An exact copy of the data is required; the images should not appear in it.
** Opening INFORMATION SHOWN block **
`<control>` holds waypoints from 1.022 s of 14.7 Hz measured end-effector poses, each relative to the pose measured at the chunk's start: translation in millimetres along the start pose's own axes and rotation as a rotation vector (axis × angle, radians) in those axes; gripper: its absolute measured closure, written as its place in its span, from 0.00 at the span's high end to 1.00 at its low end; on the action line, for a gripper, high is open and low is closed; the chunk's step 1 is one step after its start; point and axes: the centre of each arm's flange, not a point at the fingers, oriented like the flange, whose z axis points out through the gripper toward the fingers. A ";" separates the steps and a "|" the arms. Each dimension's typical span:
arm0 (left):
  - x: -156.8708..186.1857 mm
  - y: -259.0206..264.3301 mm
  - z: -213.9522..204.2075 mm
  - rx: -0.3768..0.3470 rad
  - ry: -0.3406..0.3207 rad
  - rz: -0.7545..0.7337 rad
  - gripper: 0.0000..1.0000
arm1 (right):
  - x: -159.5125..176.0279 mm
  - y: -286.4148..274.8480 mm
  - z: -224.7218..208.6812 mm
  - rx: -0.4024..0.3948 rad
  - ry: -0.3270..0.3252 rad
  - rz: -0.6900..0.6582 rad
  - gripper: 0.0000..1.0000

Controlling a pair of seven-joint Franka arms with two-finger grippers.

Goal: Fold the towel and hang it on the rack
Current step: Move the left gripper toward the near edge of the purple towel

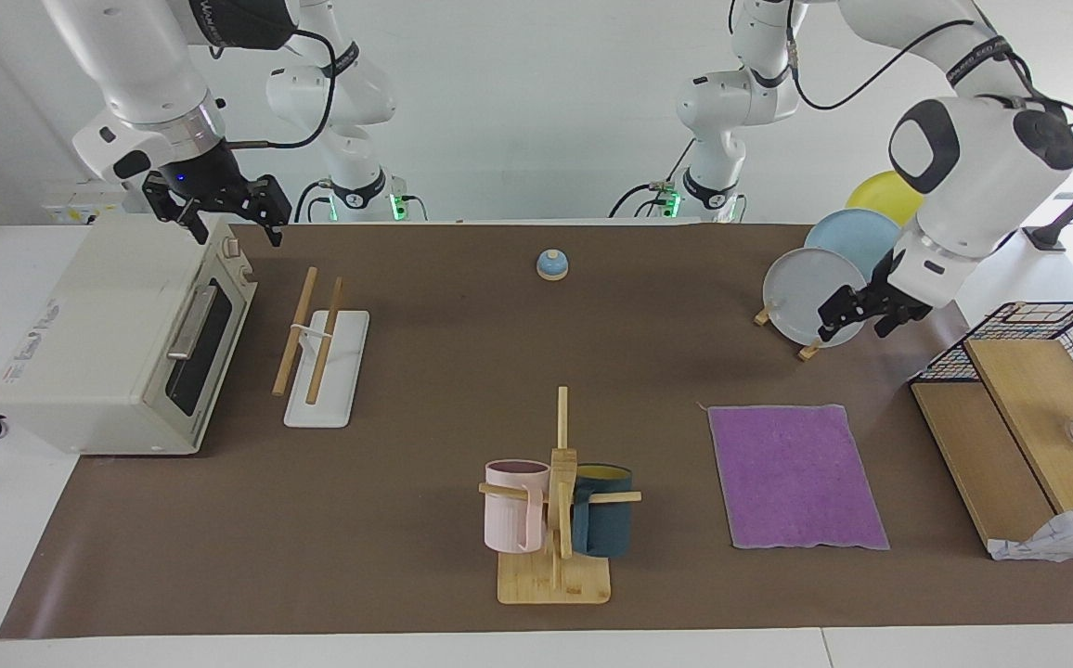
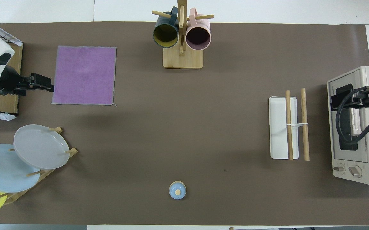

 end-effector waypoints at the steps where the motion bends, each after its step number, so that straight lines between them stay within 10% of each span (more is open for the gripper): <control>1: 10.3 -9.7 22.8 -0.004 0.001 0.010 1.00 | 0.0 0.0 0.0 0.000 0.000 0.000 1.00; 15: 22.5 -94.4 162.3 -0.100 -0.044 0.049 0.97 | -0.1 -1.1 0.0 0.000 0.000 -0.002 1.00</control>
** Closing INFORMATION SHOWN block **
**SOLUTION TO THIS PROBLEM**
`<control>` holds waypoints from 1.022 s of 14.7 Hz measured end-effector poses, each relative to the pose measured at the chunk's start: translation in millimetres along the start pose's own axes and rotation as a rotation vector (axis × angle, radians) in those axes; gripper: its absolute measured closure, written as its place in its span, from 0.00 at the span's high end to 1.00 at its low end; on the action line, for a gripper, high is open and low is closed; the chunk's step 1 is one step after its start; point and axes: the centre of each arm's flange, not a point at the fingers, oriented like the flange, whose z axis points out through the gripper toward the fingers. A ";" separates the steps and a "|" the arms. Each dimension's typical span:
arm0 (left):
  - x: -156.8708..186.1857 mm
  - y: -259.0206..264.3301 mm
  - z: -213.9522..204.2075 mm
  - rx: -0.3768..0.3470 rad
  - ry: -0.3406..0.3207 rad
  - rz: -0.7545..0.7337 rad
  - gripper: 0.0000..1.0000
arm1 (right):
  - x: -159.5125..176.0279 mm
  - y: -286.4148..274.8480 mm
  - z: -224.7218..208.6812 mm
  - rx: -0.4024..0.3948 rad
  - ry: -0.3270..0.3252 rad
  - rz: -0.6900..0.6582 rad
  - gripper: 0.0000..1.0000

Controlling a pair of seven-joint Franka arms with two-finger grippers.

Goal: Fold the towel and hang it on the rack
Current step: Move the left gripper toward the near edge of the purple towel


 end-effector waypoints at the steps where the motion bends, each after its step number, so that straight lines between them stay within 10% of each span (more is open for the gripper): <control>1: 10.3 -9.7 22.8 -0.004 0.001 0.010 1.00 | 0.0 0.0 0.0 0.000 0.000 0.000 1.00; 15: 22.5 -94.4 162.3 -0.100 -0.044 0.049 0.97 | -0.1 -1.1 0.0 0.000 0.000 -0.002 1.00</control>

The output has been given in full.